The London Convention covers the deliberate disposal at sea of wastes or other matter from vessels, aircraft, platforms, and other man-made structures at sea. The London Convention has 80 parties and has been very successful in combating marine pollution from dumping. The United States ratified the London Convention in 1975. The MPRSA is the U.S. law that implements this treaty.

In 1992, the Parties to the London Convention began a comprehensive review of the Convention, resulting in a new treaty called the 1996 Protocol (PDF) (22 pp, 232K). The United States was in the forefront of countries negotiating the Protocol. The United States signed the Protocol in 1998, but has not yet ratified it. The Protocol entered into force internationally on March 24, 2006.

The Parties of the London Convention have established the following Guidelines for the Assessment of Wastes or Other Matter that May be Considered for Dumping. These guidelines are intended for use by national authorities responsible for regulating dumping of wastes under the London Convention or the 1996 Protocol.

Generic guidelines (PDF) (10 pp, 103K)

Dredged material (PDF) (13 pp, 59K)

Sewage sludge (PDF) (13 pp, 40K)

Fish waste or other material resulting from industrial fish processing operations (PDF) (12 pp, 40K)

Vessels (PDF) (13 pp, 44K)

Platforms or other man-made structures at sea (PDF) (13 pp, 44K)

Inert-inorganic geological material (PDF) (9 pp, 30K)

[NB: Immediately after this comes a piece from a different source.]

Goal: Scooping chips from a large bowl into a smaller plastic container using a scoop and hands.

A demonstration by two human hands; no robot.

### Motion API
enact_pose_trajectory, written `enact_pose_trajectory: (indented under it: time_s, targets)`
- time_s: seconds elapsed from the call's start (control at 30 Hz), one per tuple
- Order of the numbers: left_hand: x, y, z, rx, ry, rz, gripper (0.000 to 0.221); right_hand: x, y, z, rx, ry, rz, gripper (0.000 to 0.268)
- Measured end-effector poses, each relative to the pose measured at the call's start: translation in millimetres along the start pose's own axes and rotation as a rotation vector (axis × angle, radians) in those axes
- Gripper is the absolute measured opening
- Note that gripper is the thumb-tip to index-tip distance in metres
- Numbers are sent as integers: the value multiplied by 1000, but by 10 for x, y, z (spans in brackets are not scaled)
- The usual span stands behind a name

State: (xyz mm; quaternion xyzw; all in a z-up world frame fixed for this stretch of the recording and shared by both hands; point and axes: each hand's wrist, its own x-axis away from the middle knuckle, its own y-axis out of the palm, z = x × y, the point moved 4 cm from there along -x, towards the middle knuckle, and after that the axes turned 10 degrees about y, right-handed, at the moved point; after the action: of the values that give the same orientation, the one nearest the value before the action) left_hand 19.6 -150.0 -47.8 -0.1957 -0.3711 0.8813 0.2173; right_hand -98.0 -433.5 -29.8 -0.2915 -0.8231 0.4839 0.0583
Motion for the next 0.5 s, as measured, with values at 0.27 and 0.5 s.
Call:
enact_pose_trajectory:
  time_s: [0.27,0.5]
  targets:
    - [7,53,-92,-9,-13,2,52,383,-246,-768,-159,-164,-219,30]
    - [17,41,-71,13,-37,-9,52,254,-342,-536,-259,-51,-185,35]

Organic material of natural origin (PDF) (11 pp, 37K)

Bulky items (PDF) (10 pp, 33K)

The London Convention prohibits the disposal at sea of radioactive wastes and other radioactive matter. However, all materials, including natural and inert materials, contain natural radionuclides and are frequently contaminated with artificial radionuclides from such anthropogenic sources as fallout due to past atmospheric nuclear testing. Therefore, the Contracting Parties to the London Convention recognized the need to develop definitions and guidelines whereby candidate materials (those wastes or other matter not otherwise prohibited from disposal at sea in accordance with Annex I to the Convention) containing de minimis (PDF) (15 pp, 717K) levels of radionuclides could be disposed of pursuant to the provisions of this Convention.

The countries that signed the London Convention 1972 are interested in ensuring compliance with the agreements that control the dumping of wastes into the sea. Mariners or other persons who observe incidents that could be violations of the London Convention are encouraged to report these events to appropriate authorities. The Parties to the London Convention have developed a Reporting Form (PDF) (7 pp, 79K) to help observers report such incidents.